╭─ STORED DATA

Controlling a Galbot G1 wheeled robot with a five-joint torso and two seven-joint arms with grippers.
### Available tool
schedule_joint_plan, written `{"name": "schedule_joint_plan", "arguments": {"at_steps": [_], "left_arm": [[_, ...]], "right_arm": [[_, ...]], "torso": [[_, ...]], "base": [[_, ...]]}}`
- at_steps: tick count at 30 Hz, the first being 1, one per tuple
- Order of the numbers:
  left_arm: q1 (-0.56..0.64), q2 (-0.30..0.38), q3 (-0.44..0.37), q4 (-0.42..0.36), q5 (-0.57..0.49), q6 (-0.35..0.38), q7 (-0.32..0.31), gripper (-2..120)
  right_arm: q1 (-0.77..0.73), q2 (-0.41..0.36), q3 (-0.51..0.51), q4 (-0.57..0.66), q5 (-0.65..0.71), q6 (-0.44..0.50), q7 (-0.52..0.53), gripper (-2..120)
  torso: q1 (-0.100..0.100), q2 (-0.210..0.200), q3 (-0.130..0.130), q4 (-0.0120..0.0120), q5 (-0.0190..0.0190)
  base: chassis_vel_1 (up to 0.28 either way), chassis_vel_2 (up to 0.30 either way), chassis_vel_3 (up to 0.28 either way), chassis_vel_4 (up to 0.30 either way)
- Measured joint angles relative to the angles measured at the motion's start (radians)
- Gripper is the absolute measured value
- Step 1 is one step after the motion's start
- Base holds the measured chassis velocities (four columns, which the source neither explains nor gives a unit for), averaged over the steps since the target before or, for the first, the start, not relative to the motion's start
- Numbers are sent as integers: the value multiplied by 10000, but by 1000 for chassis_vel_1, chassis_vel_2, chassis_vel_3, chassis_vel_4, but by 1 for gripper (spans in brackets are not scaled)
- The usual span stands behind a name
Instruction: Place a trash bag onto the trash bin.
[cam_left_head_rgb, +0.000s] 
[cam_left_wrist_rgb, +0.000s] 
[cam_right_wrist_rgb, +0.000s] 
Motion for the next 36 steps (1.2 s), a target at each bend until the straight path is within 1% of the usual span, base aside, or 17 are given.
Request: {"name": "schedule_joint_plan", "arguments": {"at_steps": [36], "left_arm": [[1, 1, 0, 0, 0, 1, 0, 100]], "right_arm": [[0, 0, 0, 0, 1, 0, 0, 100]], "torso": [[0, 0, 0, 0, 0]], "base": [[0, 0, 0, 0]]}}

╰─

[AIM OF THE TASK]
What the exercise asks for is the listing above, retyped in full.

[RESULT BELOW]
Controlling a Galbot G1 wheeled robot with a five-joint torso and two seven-joint arms with grippers.
### Available tool
schedule_joint_plan, written `{"name": "schedule_joint_plan", "arguments": {"at_steps": [_], "left_arm": [[_, ...]], "right_arm": [[_, ...]], "torso": [[_, ...]], "base": [[_, ...]]}}`
- at_steps: tick count at 30 Hz, the first being 1, one per tuple
- Order of the numbers:
  left_arm: q1 (-0.56..0.64), q2 (-0.30..0.38), q3 (-0.44..0.37), q4 (-0.42..0.36), q5 (-0.57..0.49), q6 (-0.35..0.38), q7 (-0.32..0.31), gripper (-2..120)
  right_arm: q1 (-0.77..0.73), q2 (-0.41..0.36), q3 (-0.51..0.51), q4 (-0.57..0.66), q5 (-0.65..0.71), q6 (-0.44..0.50), q7 (-0.52..0.53), gripper (-2..120)
  torso: q1 (-0.100..0.100), q2 (-0.210..0.200), q3 (-0.130..0.130), q4 (-0.0120..0.0120), q5 (-0.0190..0.0190)
  base: chassis_vel_1 (up to 0.28 either way), chassis_vel_2 (up to 0.30 either way), chassis_vel_3 (up to 0.28 either way), chassis_vel_4 (up to 0.30 either way)
- Measured joint angles relative to the angles measured at the motion's start (radians)
- Gripper is the absolute measured value
- Step 1 is one step after the motion's start
- Base holds the measured chassis velocities (four columns, which the source neither explains nor gives a unit for), averaged over the steps since the target before or, for the first, the start, not relative to the motion's start
- Numbers are sent as integers: the value multiplied by 10000, but by 1000 for chassis_vel_1, chassis_vel_2, chassis_vel_3, chassis_vel_4, but by 1 for gripper (spans in brackets are not scaled)
- The usual span stands behind a name
Instruction: Place a trash bag onto the trash bin.
[cam_left_head_rgb, +0.000s] 
[cam_left_wrist_rgb, +0.000s] 
[cam_right_wrist_rgb, +0.000s] 
Motion for the next 36 steps (1.2 s), a target at each bend until the straight path is within 1% of the usual span, base aside, or 17 are given.
Request: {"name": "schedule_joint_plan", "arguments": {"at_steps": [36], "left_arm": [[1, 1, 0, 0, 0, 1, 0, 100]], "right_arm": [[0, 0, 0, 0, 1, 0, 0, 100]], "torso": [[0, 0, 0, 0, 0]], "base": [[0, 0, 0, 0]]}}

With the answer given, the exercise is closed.